Early Intervention for Schizophrenia

Corner one of the Triangle of Mental Health is quicker, individualized treatment.

Tiffany Martinez–a participant in Maine’s PIER early intervention program–was able to stop taking medication down the road and got certified as a physician’s assistant.

More funding of First-Episode Psychosis (FEP) treatment is becoming available. I make the case for individualized treatment–not cookie-cutter or treatment du jour treatment. From firsthand experience, I’ve seen how once a person gets a diagnosis of schizophrenia, they’re stereotyped along with everyone else who has this illness.

We shouldn’t have to fight to get treatment as soon as we need it. We shouldn’t have to fight to be taken seriously in our goals–like in our goal of getting a job or living independently.

The diagnosis cannot be used as sloppy shorthand to connote a person’s capabilities in life or to negate who they are.

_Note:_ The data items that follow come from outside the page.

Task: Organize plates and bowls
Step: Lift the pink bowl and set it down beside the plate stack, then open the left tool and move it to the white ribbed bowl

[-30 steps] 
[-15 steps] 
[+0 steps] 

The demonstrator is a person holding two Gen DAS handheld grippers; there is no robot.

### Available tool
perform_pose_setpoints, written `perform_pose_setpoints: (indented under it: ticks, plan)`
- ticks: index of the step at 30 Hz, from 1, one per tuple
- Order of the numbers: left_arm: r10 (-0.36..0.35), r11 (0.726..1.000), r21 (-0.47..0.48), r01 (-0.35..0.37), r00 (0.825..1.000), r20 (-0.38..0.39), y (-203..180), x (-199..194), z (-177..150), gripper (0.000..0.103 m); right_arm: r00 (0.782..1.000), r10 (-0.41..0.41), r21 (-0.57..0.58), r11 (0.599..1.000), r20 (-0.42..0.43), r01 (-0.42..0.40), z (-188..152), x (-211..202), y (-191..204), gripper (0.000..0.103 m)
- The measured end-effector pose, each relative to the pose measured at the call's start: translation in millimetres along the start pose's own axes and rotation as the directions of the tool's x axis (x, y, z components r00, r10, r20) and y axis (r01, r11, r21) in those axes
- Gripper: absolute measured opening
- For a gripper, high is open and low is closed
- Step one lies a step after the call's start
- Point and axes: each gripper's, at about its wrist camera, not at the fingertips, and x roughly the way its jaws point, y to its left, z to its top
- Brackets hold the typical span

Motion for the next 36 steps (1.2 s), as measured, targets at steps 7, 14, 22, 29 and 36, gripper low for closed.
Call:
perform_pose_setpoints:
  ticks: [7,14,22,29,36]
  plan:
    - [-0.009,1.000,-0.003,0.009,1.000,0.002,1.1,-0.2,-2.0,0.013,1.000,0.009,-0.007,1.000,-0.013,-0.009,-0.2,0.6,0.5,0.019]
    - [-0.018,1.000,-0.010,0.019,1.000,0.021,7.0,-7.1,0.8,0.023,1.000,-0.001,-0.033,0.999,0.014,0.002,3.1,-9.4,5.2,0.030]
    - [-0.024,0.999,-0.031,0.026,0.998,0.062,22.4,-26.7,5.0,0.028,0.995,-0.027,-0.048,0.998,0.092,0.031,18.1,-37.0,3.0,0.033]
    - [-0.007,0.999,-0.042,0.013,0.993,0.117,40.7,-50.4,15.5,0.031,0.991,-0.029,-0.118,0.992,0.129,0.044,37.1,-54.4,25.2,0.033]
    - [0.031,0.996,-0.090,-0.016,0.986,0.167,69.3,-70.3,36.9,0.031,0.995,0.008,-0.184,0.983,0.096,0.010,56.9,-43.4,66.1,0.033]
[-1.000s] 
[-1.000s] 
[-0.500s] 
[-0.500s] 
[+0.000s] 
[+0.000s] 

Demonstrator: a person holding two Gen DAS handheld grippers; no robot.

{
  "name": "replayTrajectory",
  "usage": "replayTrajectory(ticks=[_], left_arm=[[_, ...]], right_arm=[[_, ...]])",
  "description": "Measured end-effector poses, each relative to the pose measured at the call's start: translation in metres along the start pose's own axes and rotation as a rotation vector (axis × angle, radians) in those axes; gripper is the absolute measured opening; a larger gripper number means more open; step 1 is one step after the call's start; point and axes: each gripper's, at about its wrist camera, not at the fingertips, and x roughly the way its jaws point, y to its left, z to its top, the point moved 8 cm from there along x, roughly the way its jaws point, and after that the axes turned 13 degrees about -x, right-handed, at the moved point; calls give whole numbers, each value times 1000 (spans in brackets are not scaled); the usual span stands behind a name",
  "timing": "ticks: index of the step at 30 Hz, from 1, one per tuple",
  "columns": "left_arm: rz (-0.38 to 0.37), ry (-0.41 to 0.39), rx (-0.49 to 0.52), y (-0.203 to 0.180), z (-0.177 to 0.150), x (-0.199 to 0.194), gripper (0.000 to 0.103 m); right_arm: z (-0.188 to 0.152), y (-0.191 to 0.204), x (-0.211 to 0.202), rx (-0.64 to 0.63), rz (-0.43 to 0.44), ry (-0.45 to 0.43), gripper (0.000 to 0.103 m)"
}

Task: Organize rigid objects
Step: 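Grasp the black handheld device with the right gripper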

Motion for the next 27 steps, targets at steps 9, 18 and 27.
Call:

Oprah Winfrey talks about “Using your personality to do your soul’s work.” Our recovery is soul work. Providers must use the Asset Model in treating us–using our personality and gifts to develop a treatment plan that we have input in instead of unilaterally telling us what they think we have to do.

Quicker treatment must be individualized and it must be best-practices treatment like the UCLA Psych Rehab program that offers social skills training.

We also shouldn’t be left to decompensate because a provider won’t treat us right away, or turns us away from the hospital doors.

If I made my case any clearer it would be a mirror.